MikeD| 12.20.10 @ 3:04PM
What has happened to manning? He seems to have disappeared. I wouldn't be surprised if barry the muslim had him sequestered somewhere in anticipation of getting a medal. What makes barry the muslim any less of an America Hater than manning, or assange, for that matter. We are in desperate need of a large number of rails; tons of feathers, and gallons and gallons of hot tar to immerse barry the muslim, pelosi, reid, durbin, and the thousands of other left democrats who deserve nothing more than tar and feathers. (I'd suggest other, more appropriate treatments, but there appear to be laws against advocating those kinds of things for high ranking apparatchiks of the current regime.)
Too Many Tims| 12.20.10 @ 4:21PM
We should be calling this the SHAME DUCK session.

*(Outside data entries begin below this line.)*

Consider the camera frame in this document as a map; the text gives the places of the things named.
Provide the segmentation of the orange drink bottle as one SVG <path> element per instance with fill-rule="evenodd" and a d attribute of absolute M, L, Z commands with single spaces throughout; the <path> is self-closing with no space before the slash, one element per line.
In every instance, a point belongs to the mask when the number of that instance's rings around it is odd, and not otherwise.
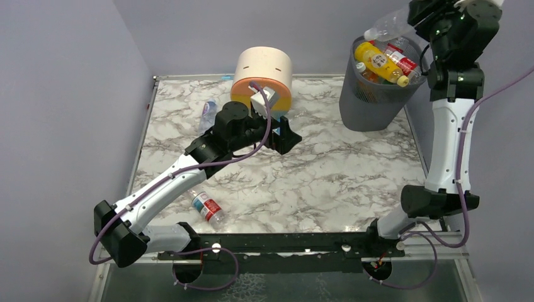
<path fill-rule="evenodd" d="M 363 62 L 356 63 L 356 70 L 367 81 L 376 83 L 376 84 L 379 83 L 378 75 L 376 75 L 376 73 L 372 72 L 369 68 L 367 68 Z"/>

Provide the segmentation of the yellow juice bottle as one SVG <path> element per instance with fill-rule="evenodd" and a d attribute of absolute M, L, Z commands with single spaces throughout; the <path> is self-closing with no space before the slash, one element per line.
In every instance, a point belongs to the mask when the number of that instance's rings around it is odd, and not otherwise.
<path fill-rule="evenodd" d="M 363 42 L 355 48 L 355 59 L 365 64 L 372 72 L 384 80 L 406 87 L 410 83 L 408 76 L 386 54 L 370 42 Z"/>

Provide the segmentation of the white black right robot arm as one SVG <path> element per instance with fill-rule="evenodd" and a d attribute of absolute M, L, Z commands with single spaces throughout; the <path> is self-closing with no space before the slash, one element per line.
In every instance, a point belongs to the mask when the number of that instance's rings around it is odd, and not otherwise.
<path fill-rule="evenodd" d="M 479 205 L 470 191 L 470 140 L 484 92 L 478 58 L 496 36 L 501 1 L 411 1 L 374 22 L 367 40 L 387 41 L 411 30 L 433 54 L 427 82 L 431 90 L 434 135 L 423 186 L 405 186 L 400 206 L 376 221 L 379 237 L 397 239 L 424 220 L 461 214 Z"/>

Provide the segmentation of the clear bottle white blue cap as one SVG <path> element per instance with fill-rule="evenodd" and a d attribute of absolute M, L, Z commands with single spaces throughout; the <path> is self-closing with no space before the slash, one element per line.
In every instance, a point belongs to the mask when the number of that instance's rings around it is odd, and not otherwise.
<path fill-rule="evenodd" d="M 405 6 L 397 11 L 389 13 L 380 18 L 375 24 L 363 34 L 366 41 L 386 42 L 399 38 L 414 31 L 414 27 L 408 21 L 409 6 Z"/>

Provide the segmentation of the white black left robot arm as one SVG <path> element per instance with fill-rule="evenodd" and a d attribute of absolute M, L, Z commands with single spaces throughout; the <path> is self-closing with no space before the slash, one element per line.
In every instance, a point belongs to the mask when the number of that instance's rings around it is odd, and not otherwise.
<path fill-rule="evenodd" d="M 213 126 L 194 139 L 164 173 L 116 203 L 102 200 L 94 207 L 96 242 L 120 268 L 146 253 L 181 250 L 190 242 L 183 226 L 164 228 L 161 235 L 149 233 L 147 226 L 158 213 L 225 166 L 252 156 L 235 158 L 234 152 L 253 145 L 254 152 L 266 147 L 284 155 L 301 141 L 286 117 L 269 118 L 240 102 L 226 103 L 215 115 Z"/>

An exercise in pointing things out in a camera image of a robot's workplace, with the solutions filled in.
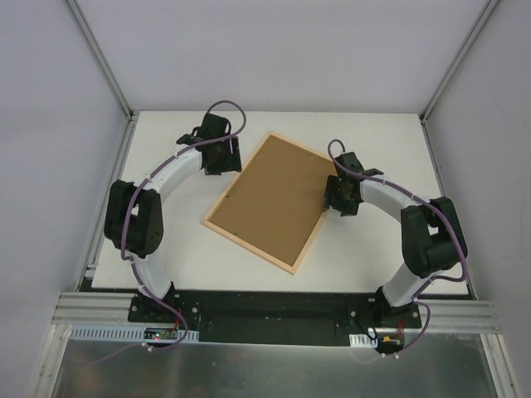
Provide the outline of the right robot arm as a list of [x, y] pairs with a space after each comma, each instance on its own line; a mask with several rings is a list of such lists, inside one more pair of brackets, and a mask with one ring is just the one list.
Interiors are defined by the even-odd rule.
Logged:
[[411, 310], [427, 285], [442, 279], [467, 278], [468, 248], [455, 205], [448, 197], [425, 199], [391, 182], [376, 168], [365, 169], [353, 152], [333, 159], [335, 175], [327, 177], [323, 210], [356, 216], [369, 204], [400, 224], [403, 263], [375, 293], [371, 321], [392, 327]]

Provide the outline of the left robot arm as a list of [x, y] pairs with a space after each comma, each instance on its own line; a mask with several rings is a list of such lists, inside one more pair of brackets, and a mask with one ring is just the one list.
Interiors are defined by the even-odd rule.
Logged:
[[149, 298], [146, 311], [165, 323], [175, 313], [167, 297], [173, 282], [160, 255], [164, 234], [163, 203], [183, 183], [203, 171], [221, 175], [241, 171], [237, 133], [231, 122], [206, 113], [199, 126], [178, 138], [170, 154], [153, 170], [134, 181], [116, 180], [110, 187], [104, 235], [129, 263], [139, 292]]

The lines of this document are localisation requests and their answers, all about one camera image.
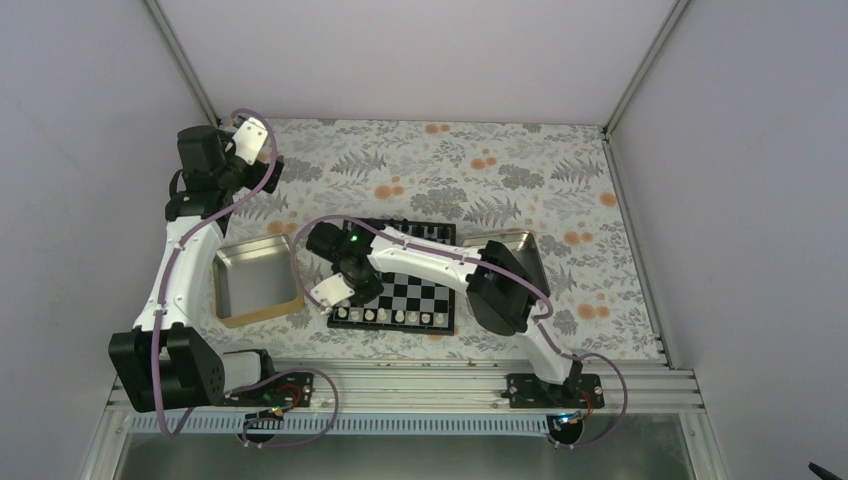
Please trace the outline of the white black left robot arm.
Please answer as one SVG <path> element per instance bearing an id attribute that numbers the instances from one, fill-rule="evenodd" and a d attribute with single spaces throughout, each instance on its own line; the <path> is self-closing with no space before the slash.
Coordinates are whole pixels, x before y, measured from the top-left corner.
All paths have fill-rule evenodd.
<path id="1" fill-rule="evenodd" d="M 163 258 L 132 329 L 113 334 L 108 346 L 138 412 L 219 405 L 236 387 L 255 405 L 277 394 L 278 377 L 264 368 L 263 353 L 219 353 L 195 326 L 234 195 L 271 193 L 282 173 L 282 158 L 272 165 L 259 159 L 263 147 L 275 143 L 270 131 L 249 116 L 233 132 L 201 125 L 177 135 L 181 167 L 169 185 Z"/>

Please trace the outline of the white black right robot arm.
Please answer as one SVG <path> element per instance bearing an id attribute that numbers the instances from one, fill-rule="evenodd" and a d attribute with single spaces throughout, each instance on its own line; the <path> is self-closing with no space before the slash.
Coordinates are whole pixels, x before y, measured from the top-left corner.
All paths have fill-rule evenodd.
<path id="1" fill-rule="evenodd" d="M 549 295 L 503 244 L 490 240 L 477 248 L 446 245 L 358 219 L 347 230 L 330 218 L 310 227 L 304 235 L 307 250 L 333 270 L 307 294 L 323 312 L 344 302 L 364 305 L 377 299 L 386 274 L 417 277 L 463 294 L 480 326 L 514 338 L 549 404 L 565 407 L 578 397 L 582 363 L 543 324 L 555 312 Z"/>

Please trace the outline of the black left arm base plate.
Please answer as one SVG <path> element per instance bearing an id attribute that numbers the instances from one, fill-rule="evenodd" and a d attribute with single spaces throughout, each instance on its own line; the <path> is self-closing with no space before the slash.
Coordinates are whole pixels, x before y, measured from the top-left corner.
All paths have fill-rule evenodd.
<path id="1" fill-rule="evenodd" d="M 290 409 L 308 407 L 313 390 L 314 374 L 294 372 L 281 376 L 259 388 L 231 393 L 218 406 Z"/>

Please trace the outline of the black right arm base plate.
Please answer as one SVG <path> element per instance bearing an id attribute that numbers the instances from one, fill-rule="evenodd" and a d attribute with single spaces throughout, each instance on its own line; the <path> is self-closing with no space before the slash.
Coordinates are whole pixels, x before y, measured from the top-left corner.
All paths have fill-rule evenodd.
<path id="1" fill-rule="evenodd" d="M 605 399 L 600 377 L 581 374 L 575 383 L 555 385 L 543 382 L 533 374 L 513 373 L 506 377 L 501 397 L 513 409 L 577 409 L 604 408 Z"/>

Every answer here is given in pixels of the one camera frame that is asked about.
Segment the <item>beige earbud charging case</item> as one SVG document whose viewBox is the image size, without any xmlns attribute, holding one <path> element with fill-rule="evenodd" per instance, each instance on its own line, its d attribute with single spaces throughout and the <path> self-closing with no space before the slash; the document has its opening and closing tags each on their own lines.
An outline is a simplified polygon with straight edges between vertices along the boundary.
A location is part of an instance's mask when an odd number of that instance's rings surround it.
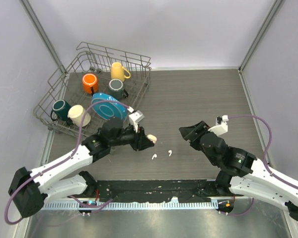
<svg viewBox="0 0 298 238">
<path fill-rule="evenodd" d="M 153 142 L 153 143 L 156 143 L 156 142 L 157 142 L 157 137 L 154 136 L 154 135 L 152 135 L 152 134 L 148 134 L 148 135 L 147 135 L 147 138 L 148 138 L 151 142 Z"/>
</svg>

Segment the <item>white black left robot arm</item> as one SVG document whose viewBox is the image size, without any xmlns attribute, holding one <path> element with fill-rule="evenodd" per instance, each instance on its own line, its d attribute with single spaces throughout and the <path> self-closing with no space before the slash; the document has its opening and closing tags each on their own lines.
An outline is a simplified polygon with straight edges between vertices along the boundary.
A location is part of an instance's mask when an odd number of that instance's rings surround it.
<svg viewBox="0 0 298 238">
<path fill-rule="evenodd" d="M 90 198 L 95 194 L 97 182 L 87 171 L 65 177 L 109 155 L 112 147 L 130 145 L 133 150 L 142 151 L 153 147 L 156 141 L 137 122 L 123 127 L 121 119 L 111 118 L 97 133 L 78 141 L 76 148 L 62 157 L 35 169 L 18 169 L 8 189 L 8 203 L 15 204 L 21 218 L 28 218 L 59 198 L 79 194 Z"/>
</svg>

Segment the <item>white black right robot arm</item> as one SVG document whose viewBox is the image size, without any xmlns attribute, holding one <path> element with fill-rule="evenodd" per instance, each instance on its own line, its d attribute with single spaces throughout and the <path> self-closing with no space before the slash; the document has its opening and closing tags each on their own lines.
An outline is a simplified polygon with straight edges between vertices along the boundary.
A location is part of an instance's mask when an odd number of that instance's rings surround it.
<svg viewBox="0 0 298 238">
<path fill-rule="evenodd" d="M 218 195 L 243 195 L 287 211 L 298 222 L 298 180 L 271 168 L 255 155 L 226 144 L 227 116 L 212 127 L 201 121 L 179 131 L 190 146 L 204 153 L 220 169 L 214 184 Z"/>
</svg>

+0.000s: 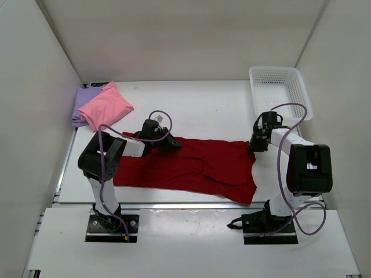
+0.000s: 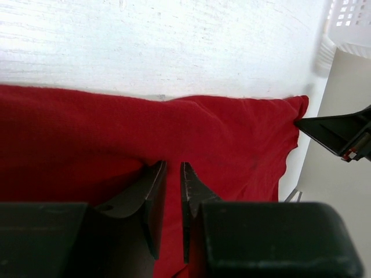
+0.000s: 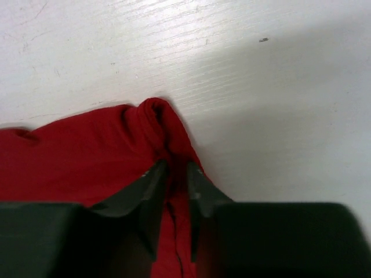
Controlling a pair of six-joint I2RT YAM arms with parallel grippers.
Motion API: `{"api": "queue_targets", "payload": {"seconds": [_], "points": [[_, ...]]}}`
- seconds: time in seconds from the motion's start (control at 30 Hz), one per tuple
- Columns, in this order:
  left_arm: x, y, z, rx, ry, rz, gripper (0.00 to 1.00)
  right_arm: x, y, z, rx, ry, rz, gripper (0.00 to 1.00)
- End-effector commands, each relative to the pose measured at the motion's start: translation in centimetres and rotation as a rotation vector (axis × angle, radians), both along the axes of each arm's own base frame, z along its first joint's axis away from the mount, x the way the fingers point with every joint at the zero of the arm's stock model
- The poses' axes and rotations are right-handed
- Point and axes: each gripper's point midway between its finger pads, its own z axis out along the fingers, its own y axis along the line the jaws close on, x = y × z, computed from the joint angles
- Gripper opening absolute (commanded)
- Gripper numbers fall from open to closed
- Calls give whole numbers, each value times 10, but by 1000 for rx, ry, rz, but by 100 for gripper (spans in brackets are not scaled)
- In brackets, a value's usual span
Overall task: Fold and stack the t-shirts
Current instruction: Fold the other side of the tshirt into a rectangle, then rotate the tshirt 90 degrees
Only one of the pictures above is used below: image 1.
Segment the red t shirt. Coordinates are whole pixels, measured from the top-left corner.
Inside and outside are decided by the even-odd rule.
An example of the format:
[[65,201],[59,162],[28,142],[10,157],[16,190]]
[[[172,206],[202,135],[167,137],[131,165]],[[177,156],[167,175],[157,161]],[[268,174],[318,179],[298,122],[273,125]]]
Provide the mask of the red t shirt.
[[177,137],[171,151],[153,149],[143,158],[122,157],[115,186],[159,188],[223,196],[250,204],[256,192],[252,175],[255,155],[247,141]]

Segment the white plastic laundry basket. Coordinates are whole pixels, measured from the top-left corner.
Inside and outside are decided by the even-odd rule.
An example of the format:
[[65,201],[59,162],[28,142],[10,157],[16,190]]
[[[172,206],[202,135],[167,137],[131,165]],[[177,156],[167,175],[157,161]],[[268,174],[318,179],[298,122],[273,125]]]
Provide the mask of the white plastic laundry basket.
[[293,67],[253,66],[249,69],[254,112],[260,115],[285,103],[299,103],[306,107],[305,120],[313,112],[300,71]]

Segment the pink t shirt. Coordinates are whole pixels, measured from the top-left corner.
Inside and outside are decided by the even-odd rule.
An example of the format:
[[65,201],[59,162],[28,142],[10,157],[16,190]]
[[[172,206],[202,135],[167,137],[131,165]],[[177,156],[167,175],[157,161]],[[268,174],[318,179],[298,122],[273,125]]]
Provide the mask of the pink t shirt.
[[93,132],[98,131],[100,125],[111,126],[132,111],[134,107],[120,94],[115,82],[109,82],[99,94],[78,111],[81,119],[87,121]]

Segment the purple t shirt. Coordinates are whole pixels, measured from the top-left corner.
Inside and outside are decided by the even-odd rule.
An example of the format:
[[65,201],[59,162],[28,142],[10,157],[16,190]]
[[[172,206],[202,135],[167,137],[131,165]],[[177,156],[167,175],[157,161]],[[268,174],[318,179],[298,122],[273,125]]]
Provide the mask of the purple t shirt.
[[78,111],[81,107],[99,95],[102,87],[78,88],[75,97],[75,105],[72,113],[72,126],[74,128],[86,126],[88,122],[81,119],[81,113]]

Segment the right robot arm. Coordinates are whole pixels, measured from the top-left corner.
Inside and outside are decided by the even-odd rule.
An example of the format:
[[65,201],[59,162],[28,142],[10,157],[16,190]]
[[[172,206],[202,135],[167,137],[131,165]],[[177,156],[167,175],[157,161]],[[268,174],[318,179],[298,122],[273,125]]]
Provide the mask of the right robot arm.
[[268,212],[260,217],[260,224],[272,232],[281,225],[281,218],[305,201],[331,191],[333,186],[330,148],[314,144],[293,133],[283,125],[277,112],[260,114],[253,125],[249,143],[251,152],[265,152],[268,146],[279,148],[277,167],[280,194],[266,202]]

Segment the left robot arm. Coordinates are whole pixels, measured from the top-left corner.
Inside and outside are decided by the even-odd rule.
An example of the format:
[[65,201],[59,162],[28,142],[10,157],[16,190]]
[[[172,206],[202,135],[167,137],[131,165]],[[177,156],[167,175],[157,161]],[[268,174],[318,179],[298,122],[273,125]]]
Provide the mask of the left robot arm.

nadaer | 12.20.10 @ 10:42PM
Bradbury had similar instincts. The life of an urbanite never suited him. And whatever virtues he found in the US resided in our rural areas. I will never forget the chapter in the Martian Chronicles which depicted the homecoming of one of the Martian astronauts. Bradbury piled on the small town kitsch in large measure. And Led Tube it was only at the very end did the astronaut realize too late - that it was all an illusion perpetrated by the Martians. I always thought that chapter was a cruel one. But years later I realized that perhaps it was Bradbury's own way of mourning our lost culture.Led Display While I outgrew sci-fi literature I still appreciate Bradbury's skills.
GENE HAUBER| 12.21.10 @ 5:17PM
I AGREE WITH EVERYTHING JED HAS SAID,
I WOULD LIKE TO ADD SOMETHING ALONG THE SAME SPIRIT OF WHAT IS RIGHT EVEN THO THE SUBJECT IS SLIGHTLY DIFFERENT.
A CORRECT READING OF THE FOURTH AMENDMENT TELLS US THAT EVIDENCE IMPROPERLY OBTAINED CAN BE USED TO PROSECUTE, BUT THAT THE COURT CAN ALSO BE HELD ACCOUNTABLE IN A LAWSUIT BROUGHT BY THE DEFENDANT, NOT TO SUPPRESS THE EVIDENCE, BUT ONLY FOR DAMAGES IF THE SEARCH PRODUCES NOTHING.
THE EVIDENCE OF GUILT IS NOT TO BE DISMISSED, EVER. IT'S THERE FOR ALL TO SEE.
IF THE COURTS WISH TO PUNISH ANYBODY FOR WHAT THEY TERM AS "AN ILLEGAL SEARCH AND SEIZURE", THEN IT SHOULD PUNISH THE LAW ENFORCEMENT AGENCY THAT DOES IT, NOT THE PUBLIC.
LET'S GET THE ASININITY OUT OF OUR LAWS!